Exercise requirements: When a line in the entries contains the word "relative", copy that line in full.

---+---

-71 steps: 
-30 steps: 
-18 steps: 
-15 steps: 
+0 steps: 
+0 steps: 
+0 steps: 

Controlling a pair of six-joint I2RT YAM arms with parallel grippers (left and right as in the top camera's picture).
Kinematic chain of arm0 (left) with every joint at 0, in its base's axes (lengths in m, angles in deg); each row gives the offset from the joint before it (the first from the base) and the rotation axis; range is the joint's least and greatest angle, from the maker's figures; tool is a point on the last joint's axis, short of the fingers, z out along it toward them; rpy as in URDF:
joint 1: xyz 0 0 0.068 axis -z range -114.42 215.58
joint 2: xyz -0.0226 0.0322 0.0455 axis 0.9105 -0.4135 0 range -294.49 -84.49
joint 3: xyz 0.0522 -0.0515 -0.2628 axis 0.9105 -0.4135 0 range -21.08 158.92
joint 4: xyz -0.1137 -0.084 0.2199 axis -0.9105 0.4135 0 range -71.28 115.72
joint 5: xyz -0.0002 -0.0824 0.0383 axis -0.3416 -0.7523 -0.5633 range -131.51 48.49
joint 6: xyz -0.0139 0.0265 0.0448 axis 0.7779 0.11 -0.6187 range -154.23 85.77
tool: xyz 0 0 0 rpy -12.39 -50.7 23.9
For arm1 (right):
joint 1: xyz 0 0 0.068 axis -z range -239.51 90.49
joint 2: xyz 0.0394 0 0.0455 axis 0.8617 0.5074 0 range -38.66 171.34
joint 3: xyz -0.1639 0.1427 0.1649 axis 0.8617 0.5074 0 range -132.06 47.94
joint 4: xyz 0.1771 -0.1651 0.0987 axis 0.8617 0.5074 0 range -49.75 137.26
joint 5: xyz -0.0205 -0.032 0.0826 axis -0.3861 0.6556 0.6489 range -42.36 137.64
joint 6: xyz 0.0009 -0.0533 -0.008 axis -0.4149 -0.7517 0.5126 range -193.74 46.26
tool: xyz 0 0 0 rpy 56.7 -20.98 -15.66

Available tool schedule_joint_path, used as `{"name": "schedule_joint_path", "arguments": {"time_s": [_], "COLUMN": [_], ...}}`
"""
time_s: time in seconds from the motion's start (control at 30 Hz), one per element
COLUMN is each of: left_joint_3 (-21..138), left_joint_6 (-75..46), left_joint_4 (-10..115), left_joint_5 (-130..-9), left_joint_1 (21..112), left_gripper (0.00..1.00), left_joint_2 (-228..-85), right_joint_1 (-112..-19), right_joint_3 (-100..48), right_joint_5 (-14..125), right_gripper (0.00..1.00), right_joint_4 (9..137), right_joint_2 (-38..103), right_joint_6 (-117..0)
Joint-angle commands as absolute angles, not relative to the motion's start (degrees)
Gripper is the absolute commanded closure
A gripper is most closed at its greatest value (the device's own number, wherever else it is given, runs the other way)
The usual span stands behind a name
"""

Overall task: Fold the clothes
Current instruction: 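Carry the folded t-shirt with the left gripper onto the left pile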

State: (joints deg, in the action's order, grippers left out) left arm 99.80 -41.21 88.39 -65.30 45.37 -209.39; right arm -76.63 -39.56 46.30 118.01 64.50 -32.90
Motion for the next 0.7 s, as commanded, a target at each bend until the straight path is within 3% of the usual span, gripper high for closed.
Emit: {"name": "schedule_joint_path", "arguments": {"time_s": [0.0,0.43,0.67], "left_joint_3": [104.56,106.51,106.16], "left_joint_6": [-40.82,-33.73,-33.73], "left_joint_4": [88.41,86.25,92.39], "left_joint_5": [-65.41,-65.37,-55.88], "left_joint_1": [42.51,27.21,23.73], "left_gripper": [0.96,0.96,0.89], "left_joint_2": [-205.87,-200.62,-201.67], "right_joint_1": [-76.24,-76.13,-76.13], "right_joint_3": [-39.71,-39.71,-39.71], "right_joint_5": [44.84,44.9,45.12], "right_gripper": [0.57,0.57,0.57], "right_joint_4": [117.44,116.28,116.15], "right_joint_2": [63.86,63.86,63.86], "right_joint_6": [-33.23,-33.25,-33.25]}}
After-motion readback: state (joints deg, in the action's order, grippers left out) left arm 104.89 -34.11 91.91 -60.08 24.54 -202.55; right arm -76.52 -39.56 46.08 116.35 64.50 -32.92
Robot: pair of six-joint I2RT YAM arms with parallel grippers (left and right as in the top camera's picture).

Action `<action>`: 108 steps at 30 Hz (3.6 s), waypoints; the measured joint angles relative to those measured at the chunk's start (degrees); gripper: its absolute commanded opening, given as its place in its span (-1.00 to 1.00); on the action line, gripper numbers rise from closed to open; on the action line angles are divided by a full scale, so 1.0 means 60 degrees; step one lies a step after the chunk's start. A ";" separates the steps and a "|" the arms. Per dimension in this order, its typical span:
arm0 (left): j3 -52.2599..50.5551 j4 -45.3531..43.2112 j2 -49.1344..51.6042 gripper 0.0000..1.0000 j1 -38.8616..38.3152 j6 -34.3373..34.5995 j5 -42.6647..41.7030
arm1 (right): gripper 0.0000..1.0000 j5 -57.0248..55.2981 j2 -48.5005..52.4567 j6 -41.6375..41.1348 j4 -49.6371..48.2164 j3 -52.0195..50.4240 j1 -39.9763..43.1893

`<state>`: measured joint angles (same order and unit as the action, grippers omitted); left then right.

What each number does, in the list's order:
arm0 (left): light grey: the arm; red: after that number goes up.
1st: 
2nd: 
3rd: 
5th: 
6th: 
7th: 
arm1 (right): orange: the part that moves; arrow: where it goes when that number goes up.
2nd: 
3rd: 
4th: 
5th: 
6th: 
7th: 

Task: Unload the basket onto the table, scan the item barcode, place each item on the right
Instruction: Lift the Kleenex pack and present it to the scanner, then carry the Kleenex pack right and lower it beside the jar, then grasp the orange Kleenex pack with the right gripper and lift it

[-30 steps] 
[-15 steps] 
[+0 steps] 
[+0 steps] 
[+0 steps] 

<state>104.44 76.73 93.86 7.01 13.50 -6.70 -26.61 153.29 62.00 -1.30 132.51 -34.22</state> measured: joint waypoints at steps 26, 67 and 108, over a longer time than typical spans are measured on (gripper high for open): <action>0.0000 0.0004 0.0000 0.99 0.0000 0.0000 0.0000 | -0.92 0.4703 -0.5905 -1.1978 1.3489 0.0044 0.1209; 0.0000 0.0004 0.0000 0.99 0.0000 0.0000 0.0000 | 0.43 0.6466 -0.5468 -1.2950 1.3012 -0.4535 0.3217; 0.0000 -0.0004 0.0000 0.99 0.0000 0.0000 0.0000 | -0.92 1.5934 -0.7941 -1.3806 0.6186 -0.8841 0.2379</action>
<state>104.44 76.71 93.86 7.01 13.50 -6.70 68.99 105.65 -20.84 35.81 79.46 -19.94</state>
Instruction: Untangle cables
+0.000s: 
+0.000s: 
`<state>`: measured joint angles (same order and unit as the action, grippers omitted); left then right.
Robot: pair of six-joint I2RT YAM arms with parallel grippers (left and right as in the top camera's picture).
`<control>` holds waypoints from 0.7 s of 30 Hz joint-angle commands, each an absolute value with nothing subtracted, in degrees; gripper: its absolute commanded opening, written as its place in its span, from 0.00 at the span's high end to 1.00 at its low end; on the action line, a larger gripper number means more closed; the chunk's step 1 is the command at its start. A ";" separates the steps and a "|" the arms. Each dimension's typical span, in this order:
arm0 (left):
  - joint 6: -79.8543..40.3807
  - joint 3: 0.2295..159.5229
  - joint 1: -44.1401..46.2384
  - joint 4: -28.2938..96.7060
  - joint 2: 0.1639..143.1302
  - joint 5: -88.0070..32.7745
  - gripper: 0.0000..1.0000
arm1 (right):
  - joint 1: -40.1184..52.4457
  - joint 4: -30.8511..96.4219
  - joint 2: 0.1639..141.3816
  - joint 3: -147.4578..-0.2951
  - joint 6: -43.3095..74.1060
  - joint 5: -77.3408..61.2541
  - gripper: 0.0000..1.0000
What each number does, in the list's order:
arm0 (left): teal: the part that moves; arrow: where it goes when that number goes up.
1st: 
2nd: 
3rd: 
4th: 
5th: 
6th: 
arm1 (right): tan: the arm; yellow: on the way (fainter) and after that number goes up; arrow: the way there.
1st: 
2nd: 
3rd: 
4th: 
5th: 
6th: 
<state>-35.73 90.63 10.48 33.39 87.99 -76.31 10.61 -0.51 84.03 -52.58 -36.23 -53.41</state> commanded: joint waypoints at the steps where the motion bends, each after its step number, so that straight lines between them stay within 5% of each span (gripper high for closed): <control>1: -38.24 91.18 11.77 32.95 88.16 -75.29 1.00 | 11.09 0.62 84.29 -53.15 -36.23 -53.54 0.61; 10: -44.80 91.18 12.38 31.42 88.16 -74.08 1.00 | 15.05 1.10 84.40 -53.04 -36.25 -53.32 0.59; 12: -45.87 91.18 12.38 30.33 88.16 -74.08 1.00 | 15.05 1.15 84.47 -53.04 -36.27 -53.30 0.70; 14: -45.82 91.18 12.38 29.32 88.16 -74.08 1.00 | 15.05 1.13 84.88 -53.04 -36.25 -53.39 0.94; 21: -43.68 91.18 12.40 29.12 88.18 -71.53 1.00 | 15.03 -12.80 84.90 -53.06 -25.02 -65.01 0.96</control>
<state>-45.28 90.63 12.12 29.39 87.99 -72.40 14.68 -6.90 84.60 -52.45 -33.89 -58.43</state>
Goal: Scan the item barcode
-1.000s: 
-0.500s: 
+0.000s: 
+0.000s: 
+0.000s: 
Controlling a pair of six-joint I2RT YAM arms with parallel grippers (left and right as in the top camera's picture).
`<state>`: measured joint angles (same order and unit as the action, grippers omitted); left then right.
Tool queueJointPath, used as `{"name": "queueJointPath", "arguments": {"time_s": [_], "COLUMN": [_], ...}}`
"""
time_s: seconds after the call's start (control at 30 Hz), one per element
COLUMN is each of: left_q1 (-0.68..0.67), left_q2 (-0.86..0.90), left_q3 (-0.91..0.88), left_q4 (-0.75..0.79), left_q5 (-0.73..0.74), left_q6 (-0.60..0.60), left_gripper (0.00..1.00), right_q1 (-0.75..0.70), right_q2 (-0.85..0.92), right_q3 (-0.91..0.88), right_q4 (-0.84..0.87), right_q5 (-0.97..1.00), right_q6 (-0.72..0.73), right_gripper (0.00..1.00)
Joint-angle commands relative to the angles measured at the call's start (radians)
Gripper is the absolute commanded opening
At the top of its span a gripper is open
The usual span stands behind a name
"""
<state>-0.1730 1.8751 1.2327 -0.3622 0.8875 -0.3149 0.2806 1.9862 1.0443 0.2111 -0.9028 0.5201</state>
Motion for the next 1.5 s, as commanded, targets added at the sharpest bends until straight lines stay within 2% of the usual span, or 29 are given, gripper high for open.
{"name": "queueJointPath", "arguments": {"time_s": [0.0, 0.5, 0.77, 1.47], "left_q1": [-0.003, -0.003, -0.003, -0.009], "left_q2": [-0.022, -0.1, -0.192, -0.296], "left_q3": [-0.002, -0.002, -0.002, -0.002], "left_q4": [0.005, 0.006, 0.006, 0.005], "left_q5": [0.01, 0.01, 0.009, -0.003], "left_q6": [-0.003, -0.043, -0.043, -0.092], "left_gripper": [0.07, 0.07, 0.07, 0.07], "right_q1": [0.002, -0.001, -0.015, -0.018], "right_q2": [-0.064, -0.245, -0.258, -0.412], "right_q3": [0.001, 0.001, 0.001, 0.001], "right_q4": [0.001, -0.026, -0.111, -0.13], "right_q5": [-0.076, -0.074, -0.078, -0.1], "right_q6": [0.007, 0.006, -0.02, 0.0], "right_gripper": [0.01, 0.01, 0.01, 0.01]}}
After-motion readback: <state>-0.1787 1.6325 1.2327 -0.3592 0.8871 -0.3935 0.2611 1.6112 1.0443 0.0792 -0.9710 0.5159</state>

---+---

Exercise answer:
Joint-angle commands as absolute angles, not relative to the motion's start (degrees)
Action `<action>`: 108 steps at 30 Hz (3.6 s), waypoints; the measured joint angles relative to those measured at the chunk's start (degrees); gripper: its absolute commanded opening, given as its place in its span (-1.00 to 1.00); on the action line, gripper numbers rise from closed to open; on the action line angles are divided by a full scale, so 1.0 means 60 degrees; step one lies a step after the chunk's start. A ";" separates the steps and a "|" the arms. Per dimension in this order, its typical span:
Joint-angle commands relative to the angles measured at the call's start (radians)

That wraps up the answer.